19 décembre.—De nouveau, temps froid −28°,5. Noël approche. A la maison, tout le monde est occupé aux préparatifs de la fête. Ici, rien de semblable, pas le moindre remue-ménage. Passer le temps est notre seul souci; nous dormons le plus longtemps possible.
… La marmite chante gaiement sur le fourneau. En attendant le déjeuner, je reste assis devant le feu; tout en regardant la flamme, ma pensée s'envole loin… loin, très loin…
A la lumière de la lampe, elle coud. Auprès d'elle, une petite fille, blonde, aux yeux bleus, joue à la poupée. Elle regarde tendrement l'enfant, caresse ses cheveux, et, tout à coup, ses yeux débordent de larmes.
Johansen dort; dans son sommeil, il sourit. Pauvre ami, il rêve, sans doute, à la Noël, là-bas, et à tous ceux qu'il aime! Dors et rêve pendant l'hiver; un jour, enfin, viendra le printemps, la saison du réveil et de l'activité.
22 décembre.—Johansen nettoie notre chenil. Pour fêter la Noël, il veut l'approprier, tout au moins le débarrasser de tous les déchets qui souillent le sol.
24 décembre.—Température à deux heures du soir −24°. Quelle triste veille de Noël!
Là-bas, les cloches sonnent gaiement… Il me semble entendre leur joyeux murmure à travers l'air froid et silencieux de la campagne endormie sous la neige… On vient d'allumer les chandelles des arbres de Noël; et autour les enfants dansent leurs rondes joyeuses… Quand je serai revenu, je donnerai une matinée d'enfants…
Là-bas, aujourd'hui, c'est fête, même dans les plus humbles chaumières.

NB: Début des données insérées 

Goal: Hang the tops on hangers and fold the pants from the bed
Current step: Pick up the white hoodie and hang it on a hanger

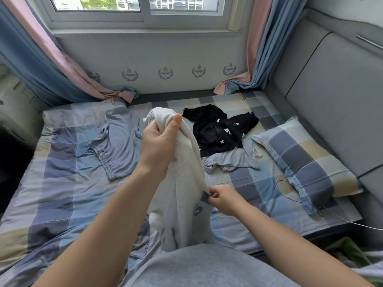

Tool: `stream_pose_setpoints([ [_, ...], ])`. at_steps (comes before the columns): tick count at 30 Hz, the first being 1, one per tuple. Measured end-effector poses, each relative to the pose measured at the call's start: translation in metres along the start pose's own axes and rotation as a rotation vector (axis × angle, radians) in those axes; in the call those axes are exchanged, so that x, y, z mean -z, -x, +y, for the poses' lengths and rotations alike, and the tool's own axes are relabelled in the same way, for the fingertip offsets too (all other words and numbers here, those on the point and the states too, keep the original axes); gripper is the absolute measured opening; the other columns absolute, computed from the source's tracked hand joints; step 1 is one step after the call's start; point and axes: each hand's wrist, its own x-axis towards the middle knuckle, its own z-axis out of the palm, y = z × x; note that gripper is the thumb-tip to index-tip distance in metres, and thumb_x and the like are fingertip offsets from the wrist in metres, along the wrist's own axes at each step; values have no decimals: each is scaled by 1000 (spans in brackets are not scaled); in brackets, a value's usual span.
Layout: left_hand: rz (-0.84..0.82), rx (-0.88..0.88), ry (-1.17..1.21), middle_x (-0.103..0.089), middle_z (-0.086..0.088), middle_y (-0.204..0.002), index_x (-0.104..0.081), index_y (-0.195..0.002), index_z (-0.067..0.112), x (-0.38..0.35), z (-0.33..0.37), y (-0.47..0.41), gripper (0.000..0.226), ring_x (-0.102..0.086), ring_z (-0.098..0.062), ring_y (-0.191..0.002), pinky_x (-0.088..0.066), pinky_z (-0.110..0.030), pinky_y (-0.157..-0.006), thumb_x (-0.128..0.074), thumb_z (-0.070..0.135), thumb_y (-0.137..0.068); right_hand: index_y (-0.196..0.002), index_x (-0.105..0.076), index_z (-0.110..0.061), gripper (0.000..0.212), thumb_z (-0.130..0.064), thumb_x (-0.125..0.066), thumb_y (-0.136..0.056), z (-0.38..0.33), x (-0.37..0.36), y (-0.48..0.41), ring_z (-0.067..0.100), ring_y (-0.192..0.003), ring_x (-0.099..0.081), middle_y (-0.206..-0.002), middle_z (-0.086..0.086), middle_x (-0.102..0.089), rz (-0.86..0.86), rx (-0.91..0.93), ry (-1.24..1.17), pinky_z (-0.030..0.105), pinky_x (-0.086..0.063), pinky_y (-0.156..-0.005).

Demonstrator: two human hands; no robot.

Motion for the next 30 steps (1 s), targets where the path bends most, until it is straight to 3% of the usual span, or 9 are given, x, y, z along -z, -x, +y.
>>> stream_pose_setpoints([
  [4, 58, 14, -4, -70, -13, -95, -67, -96, 11, 9, -2, -5, 23, -71, -31, -95, -59, -49, -87, -69, 34, -94, -73, -62, -9, 21, -13, -58, -94, 13, 3, 1, 14, -59, -41, -62, 1, -54, 128, 24, -90, 36, -35, -60],
  [7, 70, 12, -200, -68, -6, -95, -62, -101, 14, 21, -10, -16, 26, -69, -24, -91, -59, -40, -79, -73, 35, -91, -75, -64, -11, 19, -11, -58, -93, 9, 17, 3, 23, -66, -53, -65, 1, -60, 294, 89, -73, 45, -46, -66],
  [10, 23, 99, -620, -55, -8, -125, -48, -129, 14, 28, -31, -21, 62, -56, -24, -117, -52, -44, -98, -81, 40, -82, -88, -73, -16, 17, -12, -57, -91, -10, 36, 11, 17, -76, -61, -79, -6, -69, 487, 208, -125, 39, -50, -70],
  [13, -157, -41, -873, -37, -2, -151, -34, -150, 24, 29, -48, -17, 93, -37, -21, -136, -37, -45, -113, -83, 49, -75, -98, -75, -15, 22, -14, -55, -90, -36, 52, 21, 11, -81, -63, -87, -7, -71, 591, 328, -176, 30, -49, -72],
  [17, -662, 4, -950, -61, 12, -129, -54, -130, 37, 21, -72, -8, 55, -56, -9, -117, -46, -33, -100, -79, 44, -82, -92, -74, -15, 14, -11, -62, -97, -67, 62, 33, 1, -63, -54, -69, -20, -61, 600, 412, -256, 13, -36, -60],
  [19, -508, -37, -885, -70, 13, -97, -63, -99, 37, 15, -86, -5, 9, -65, -10, -94, -54, -36, -86, -68, 32, -94, -85, -71, -19, 16, -17, -62, -98, -77, 67, 40, 2, -57, -50, -64, -20, -58, 563, 442, -361, 11, -34, -56],
  [22, -327, -74, -725, -57, 14, -67, -57, -76, 32, 9, -91, -2, 27, -51, -6, -63, -41, -25, -58, -55, 22, -101, -80, -68, -21, 16, -26, -63, -94, -80, 73, 46, 3, -53, -41, -59, -13, -50, 482, 470, -454, 16, -31, -50],
  [26, -189, -23, -436, -53, -1, -69, -60, -84, 7, 5, -75, -4, 22, -47, -13, -63, -38, -29, -59, -46, 8, -101, -87, -66, -25, 5, -30, -67, -89, -61, 61, 41, 3, -59, -44, -66, -16, -54, 319, 374, -522, 17, -38, -56],
  [30, -250, -37, -352, -52, -14, -75, -58, -88, 2, -2, -59, 1, 18, -48, -24, -68, -39, -38, -63, -47, 9, -101, -107, -68, -36, 31, -41, -70, -76, -26, 26, 33, 10, -94, -70, -99, -12, -75, 155, 85, -532, 38, -55, -86],
])
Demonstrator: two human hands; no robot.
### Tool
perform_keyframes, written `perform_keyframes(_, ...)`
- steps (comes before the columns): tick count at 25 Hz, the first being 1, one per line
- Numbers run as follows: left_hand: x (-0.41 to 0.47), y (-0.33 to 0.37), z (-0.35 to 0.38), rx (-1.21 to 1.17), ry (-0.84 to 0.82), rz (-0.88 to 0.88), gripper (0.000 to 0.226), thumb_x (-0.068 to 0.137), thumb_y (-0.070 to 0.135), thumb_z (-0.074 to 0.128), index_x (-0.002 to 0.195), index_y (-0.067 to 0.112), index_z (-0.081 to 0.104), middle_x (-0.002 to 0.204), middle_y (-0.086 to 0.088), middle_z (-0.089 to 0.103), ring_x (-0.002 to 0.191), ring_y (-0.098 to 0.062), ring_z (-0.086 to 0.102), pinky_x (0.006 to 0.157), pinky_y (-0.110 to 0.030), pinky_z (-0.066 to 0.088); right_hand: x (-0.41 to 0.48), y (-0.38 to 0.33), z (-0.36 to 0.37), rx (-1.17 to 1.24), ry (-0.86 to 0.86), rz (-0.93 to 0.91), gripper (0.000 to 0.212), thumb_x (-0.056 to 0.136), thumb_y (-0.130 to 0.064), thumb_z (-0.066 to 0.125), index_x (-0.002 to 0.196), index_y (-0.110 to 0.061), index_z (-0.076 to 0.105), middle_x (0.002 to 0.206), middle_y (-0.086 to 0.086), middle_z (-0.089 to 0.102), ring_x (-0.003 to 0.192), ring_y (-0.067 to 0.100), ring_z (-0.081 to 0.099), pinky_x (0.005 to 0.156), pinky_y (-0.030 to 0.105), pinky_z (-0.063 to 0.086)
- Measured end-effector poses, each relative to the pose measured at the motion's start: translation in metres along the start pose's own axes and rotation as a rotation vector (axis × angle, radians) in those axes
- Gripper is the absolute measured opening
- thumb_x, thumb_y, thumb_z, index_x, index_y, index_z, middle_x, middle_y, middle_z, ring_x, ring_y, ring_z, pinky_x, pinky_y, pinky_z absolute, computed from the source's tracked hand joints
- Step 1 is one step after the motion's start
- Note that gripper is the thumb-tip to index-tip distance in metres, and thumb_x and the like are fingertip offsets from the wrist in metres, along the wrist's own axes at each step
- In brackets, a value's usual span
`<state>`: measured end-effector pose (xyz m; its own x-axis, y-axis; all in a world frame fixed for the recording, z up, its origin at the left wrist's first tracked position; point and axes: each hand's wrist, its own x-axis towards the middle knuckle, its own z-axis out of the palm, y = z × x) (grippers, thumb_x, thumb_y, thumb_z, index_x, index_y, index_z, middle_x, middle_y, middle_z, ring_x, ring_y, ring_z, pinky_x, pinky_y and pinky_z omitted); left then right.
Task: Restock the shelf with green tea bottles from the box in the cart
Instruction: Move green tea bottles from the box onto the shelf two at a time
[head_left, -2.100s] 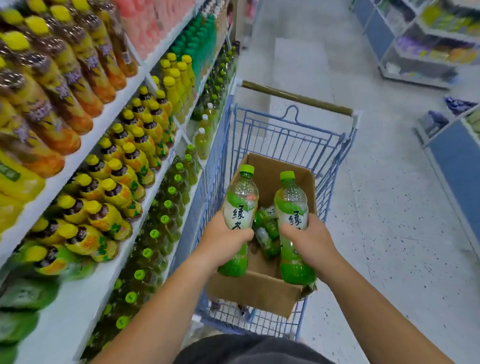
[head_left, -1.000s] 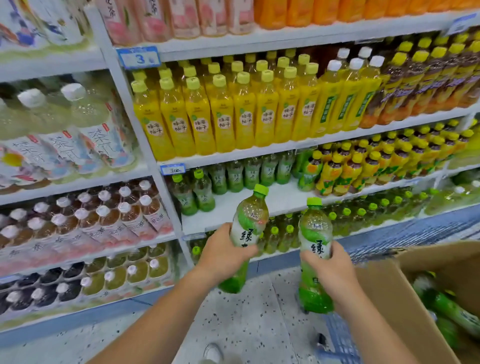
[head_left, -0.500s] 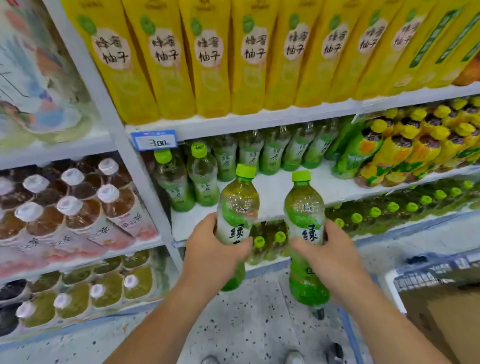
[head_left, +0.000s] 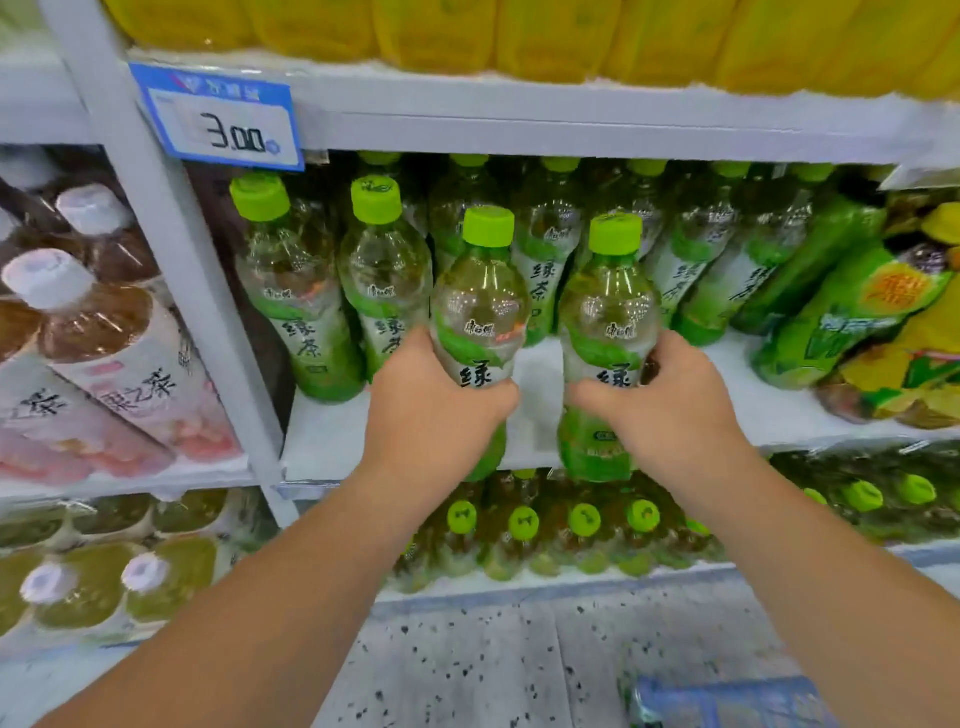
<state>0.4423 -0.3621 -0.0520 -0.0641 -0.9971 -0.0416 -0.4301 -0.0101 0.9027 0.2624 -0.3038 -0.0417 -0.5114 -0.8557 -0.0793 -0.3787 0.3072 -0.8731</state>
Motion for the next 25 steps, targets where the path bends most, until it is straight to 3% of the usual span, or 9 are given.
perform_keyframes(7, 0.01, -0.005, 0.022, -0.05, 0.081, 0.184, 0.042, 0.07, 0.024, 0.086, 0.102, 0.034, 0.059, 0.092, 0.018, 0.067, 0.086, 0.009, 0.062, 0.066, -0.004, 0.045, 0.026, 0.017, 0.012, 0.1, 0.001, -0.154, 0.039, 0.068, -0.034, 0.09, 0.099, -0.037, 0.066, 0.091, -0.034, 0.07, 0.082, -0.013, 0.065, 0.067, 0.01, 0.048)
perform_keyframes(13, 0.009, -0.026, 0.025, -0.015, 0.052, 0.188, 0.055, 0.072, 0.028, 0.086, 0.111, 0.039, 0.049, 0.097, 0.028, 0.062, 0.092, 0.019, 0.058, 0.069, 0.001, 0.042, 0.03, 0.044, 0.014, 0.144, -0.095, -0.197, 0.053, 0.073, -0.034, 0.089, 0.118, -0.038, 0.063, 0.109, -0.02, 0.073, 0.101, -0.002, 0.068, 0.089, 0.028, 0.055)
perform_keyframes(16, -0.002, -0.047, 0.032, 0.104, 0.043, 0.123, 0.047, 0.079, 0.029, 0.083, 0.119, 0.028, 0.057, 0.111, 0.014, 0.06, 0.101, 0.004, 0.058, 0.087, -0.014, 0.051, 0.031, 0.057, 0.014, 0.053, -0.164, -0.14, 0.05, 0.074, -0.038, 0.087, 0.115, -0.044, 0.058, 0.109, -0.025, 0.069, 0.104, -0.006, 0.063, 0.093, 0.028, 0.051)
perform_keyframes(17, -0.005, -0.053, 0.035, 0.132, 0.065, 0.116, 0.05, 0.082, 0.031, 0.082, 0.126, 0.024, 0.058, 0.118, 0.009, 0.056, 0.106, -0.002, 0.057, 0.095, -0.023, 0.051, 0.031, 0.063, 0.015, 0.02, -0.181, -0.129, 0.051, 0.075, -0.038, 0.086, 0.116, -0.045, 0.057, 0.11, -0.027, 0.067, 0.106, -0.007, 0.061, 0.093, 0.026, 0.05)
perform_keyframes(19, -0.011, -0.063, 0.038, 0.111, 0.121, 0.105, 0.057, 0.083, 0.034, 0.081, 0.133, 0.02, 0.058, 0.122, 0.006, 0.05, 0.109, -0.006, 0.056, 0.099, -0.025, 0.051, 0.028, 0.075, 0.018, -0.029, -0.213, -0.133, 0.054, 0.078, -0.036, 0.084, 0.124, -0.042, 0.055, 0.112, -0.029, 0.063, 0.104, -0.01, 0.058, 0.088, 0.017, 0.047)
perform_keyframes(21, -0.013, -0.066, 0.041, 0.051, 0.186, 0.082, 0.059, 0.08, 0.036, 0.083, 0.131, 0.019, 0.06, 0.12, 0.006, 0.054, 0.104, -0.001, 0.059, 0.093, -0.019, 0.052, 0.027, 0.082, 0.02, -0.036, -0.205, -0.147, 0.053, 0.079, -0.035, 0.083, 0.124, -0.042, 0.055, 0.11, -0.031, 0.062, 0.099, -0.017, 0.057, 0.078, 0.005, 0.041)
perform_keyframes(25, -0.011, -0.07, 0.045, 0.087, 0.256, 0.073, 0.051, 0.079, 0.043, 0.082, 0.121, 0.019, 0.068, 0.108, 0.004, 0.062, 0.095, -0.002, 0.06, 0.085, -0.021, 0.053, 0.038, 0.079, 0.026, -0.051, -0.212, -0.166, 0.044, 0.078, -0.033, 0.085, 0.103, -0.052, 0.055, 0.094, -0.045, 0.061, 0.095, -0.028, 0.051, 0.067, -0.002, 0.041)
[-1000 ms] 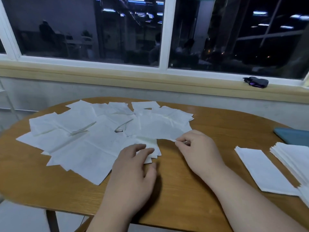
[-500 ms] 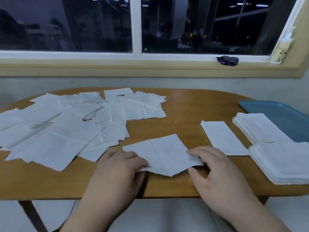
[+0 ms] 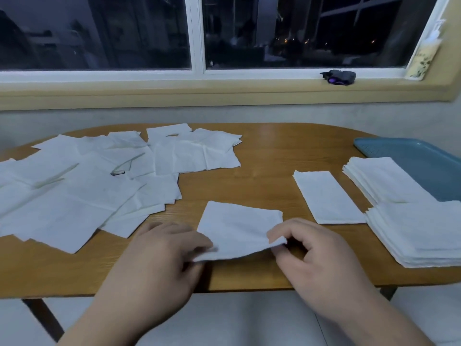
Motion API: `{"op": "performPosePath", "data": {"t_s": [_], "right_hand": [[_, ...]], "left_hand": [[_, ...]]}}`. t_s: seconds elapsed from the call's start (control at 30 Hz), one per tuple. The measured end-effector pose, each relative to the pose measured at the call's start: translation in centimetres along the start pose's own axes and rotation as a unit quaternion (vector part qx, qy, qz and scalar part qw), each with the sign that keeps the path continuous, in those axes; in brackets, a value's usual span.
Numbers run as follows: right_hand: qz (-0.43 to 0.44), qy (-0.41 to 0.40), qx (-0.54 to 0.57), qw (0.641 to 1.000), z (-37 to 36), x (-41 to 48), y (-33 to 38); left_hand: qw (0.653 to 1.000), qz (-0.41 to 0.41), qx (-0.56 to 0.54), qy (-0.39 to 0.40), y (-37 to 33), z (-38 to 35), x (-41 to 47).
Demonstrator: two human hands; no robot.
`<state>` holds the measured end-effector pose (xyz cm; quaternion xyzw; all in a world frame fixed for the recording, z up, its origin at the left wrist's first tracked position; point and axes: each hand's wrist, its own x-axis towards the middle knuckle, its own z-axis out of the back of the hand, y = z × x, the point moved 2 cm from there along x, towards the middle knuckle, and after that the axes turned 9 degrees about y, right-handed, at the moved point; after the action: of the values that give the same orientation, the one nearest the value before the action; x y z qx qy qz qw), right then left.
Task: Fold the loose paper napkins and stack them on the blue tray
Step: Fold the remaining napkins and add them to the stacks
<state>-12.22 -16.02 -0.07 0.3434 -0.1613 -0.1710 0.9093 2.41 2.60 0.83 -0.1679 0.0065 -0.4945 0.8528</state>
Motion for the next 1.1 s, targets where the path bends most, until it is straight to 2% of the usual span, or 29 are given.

Et nous aussi nous voulons célébrer ce grand jour. Nous nous sommes débarbouillés dans une tasse d'eau chaude, et avons ensuite fait un bout de toilette. Nous avons retourné nos chemises et mis des caleçons propres. Après cela, nous avons l'impression d'avoir changé de peau. Pour la circonstance, nous avons fait une brèche à la petite provision de conserves que nous gardons pour la retraite. Le menu se compose d'un gratin de poisson et de farine de maïs, cuit dans de l'huile de morse; pour dessert, du pain frit dans cette même huile. Demain matin, à déjeuner, nous aurons du chocolat et du pain.
25 décembre.—Un temps de Noël superbe, pas de vent. Une lune éblouissante dans le silence solennel de l'éternité. Pour fêter ce jour de paix et de joie, l'aurore boréale lance le plus merveilleux feu d'artifice.
… Maintenant, voici l'heure des dîners de famille. Je vois le grand-père, toujours solennel, accueillant, le sourire aux lèvres, ses enfants et ses petits-enfants. Au dehors, la neige met sa ouate immaculée sur les bruits du monde. En arrivant, les enfants secouent bruyamment leurs souliers, suspendent leurs paletots, et entrent dans le salon chaud et éblouissant de lumière. Une agréable senteur sort de la cuisine; dans la salle à manger, la table est garnie de friandises et de vins généreux. Tout cela laisse une impression de joie et de bien-être! Patience, patience! vienne seulement l'été; nous aurons aussi notre part de joie… La marche à l'étoile est longue et difficile.